Идиот. Изначально идиот. А после якобы счастливого случая в Ржевских банях и подписания контракта с работодательницей Звонковой — идиот по нарастающей.
Теперь же ещё — и заслуженный и перспективный Пробиватель.
— Вот, Дуняша, заполнил, — сказал Куропёлкин.
И неожиданно для себя спросил:
— И кто же у нас теперь Шахерезад?
215
— Разве Нина Аркадьевна не сообщила вам, что Шахерезадов у нас более нет? — удивилась Дуняша.
— Ах, да, — вспомнил Куропёлкин, — она говорила. Но разговор у нас вышел колкий, даже колючий. И я не всем её словам поверил.
— И, пожалуй, вы ей надерзили, — сказала Дуняша. — Она вернулась от вас расстроенная и обиженная…
— Нина Аркадьевна пыталась навязать мне условия, — сказал Куропёлкин, — и напомнить мне о том, что я здесь раб, а деньги мне и не собирались платить.

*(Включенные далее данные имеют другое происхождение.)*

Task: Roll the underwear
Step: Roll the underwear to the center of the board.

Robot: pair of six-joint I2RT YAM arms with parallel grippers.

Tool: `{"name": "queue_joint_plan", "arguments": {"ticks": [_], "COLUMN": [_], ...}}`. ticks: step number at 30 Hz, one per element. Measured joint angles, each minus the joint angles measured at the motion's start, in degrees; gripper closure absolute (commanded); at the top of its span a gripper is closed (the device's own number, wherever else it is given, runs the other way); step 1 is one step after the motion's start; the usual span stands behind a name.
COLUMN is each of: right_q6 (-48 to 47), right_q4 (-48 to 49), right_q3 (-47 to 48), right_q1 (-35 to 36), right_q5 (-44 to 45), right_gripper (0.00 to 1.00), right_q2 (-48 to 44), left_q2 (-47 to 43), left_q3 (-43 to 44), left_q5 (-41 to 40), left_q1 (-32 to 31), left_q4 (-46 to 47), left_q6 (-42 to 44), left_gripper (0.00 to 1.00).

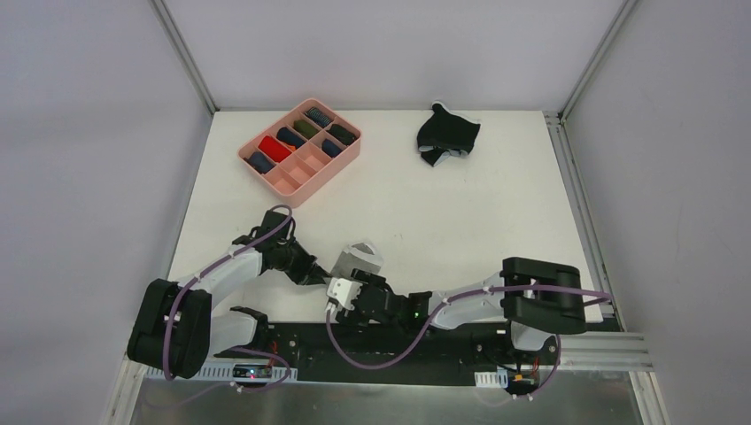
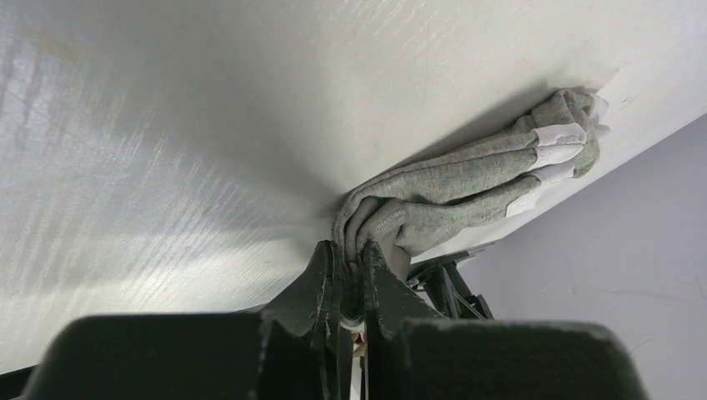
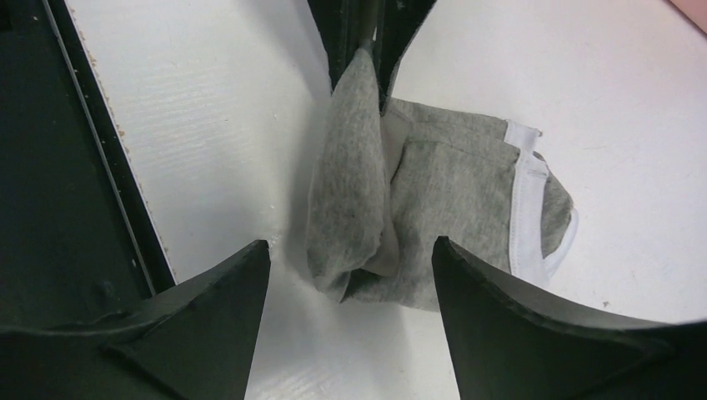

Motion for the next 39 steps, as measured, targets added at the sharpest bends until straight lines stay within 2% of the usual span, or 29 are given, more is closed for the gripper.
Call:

И это мне не понравилось.
— Ну, надо же! — сказала Дуняша. — Это не вы ли, по совершенно необъяснимым для меня причинам, продали себя в рабы, а теперь, ощутив себя Пробивателем, возбуждаете себя к голодовкам и протестам?
— Обсуждать это с вами, Дуняша, я не намерен, — сказал Куропёлкин.
— Вы спросили меня о Шахерезадах, — сказала Дуняша, — я ответила. По поводу ваших финансовых обид я рассуждать не собираюсь. То ли вы жадный, то ли вам надо кого-то кормить, ваше дело. Возможно, другие люди для вас никто. Отчего-то вы не спрашиваете меня сегодня о Вере и Соне…
— Вы же сами, Дуняша, сообщили мне, — сказал Куропёлкин, — что Нина Аркадьевна их выслала и оженила…
— Так вот, — сказала Дуняша, — и Вера, и Соня на днях возвращены в нашу с вами усадьбу именно Ниной Аркадьевной.
— С мужьями?
— С мужьями, — сказала Дуняша. — О чём они не жалеют.
— И чем их мужья здесь занимаются? — спросил Куропёлкин.
— Служат на конюшенном дворе. И довольны. И Вера с Соней довольны.
— На конюшенном дворе конюхов не секут?
— Вы мрачно шутите, Евгений Макарович! — сказала Дуняша. — Или даже зло!
— Я рад за Веру с Соней, — сказал Куропёлкин. — И за их мужей.
216
Рад не рад. Но удивлён.
Хотя почему бы и не рад? При условии, что Вера и Соня, действительно, довольны, пусть и промежуточным разрешением их житейских ситуаций.